··· DATA LISTING

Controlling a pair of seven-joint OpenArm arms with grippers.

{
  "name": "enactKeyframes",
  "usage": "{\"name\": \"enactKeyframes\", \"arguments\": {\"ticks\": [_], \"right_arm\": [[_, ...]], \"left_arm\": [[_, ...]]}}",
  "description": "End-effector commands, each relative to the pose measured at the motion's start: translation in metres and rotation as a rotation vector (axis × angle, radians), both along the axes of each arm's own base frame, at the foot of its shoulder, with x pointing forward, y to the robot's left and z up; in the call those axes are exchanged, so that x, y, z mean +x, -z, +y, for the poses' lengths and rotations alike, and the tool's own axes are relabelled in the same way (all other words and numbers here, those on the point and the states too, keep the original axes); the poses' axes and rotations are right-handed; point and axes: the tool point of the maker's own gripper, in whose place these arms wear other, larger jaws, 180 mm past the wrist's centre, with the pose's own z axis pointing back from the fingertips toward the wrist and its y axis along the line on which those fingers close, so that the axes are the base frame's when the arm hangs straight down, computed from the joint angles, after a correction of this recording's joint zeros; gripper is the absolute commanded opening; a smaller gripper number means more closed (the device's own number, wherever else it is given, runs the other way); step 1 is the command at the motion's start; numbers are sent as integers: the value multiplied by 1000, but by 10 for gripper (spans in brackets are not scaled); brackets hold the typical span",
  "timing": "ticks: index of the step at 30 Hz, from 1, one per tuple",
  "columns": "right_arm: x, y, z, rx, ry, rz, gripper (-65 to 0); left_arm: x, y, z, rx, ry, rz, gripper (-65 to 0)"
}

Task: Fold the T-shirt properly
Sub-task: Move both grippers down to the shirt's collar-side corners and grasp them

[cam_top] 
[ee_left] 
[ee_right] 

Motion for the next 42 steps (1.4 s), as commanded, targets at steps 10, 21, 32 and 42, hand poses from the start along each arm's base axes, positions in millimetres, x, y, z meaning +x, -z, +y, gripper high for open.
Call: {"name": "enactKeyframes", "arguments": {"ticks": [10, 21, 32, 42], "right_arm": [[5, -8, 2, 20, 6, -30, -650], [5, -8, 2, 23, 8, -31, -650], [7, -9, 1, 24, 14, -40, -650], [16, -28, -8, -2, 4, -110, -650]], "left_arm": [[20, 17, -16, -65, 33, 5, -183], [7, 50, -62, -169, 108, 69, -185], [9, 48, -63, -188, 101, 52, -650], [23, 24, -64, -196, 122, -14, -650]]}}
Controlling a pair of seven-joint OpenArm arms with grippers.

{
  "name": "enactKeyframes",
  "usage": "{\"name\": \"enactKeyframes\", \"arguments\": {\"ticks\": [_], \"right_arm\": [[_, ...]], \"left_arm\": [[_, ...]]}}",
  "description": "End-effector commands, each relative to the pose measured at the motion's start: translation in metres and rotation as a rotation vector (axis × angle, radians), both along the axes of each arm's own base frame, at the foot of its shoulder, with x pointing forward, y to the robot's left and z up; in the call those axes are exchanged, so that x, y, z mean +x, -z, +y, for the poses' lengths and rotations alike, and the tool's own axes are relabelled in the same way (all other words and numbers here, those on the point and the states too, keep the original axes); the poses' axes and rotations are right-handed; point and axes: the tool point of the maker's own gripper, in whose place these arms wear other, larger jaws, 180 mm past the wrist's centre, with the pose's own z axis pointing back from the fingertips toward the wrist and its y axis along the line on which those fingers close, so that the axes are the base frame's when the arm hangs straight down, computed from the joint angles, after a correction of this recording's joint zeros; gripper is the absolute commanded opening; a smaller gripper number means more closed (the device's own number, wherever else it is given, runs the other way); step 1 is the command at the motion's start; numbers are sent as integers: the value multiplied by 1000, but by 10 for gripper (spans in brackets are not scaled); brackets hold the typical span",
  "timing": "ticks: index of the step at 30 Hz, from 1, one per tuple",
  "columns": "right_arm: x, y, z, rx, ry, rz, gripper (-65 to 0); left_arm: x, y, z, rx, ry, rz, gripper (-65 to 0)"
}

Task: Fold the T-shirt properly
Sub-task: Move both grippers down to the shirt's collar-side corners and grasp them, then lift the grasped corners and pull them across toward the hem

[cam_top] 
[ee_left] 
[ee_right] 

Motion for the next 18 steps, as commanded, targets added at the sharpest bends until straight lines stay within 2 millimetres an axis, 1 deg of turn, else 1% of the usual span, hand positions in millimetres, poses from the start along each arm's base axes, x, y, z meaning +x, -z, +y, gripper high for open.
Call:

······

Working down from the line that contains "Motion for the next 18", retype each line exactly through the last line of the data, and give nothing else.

Motion for the next 18 steps, as commanded, targets added at the sharpest bends until straight lines stay within 2 millimetres an axis, 1 deg of turn, else 1% of the usual span, hand positions in millimetres, poses from the start along each arm's base axes, x, y, z meaning +x, -z, +y, gripper high for open.
Call:

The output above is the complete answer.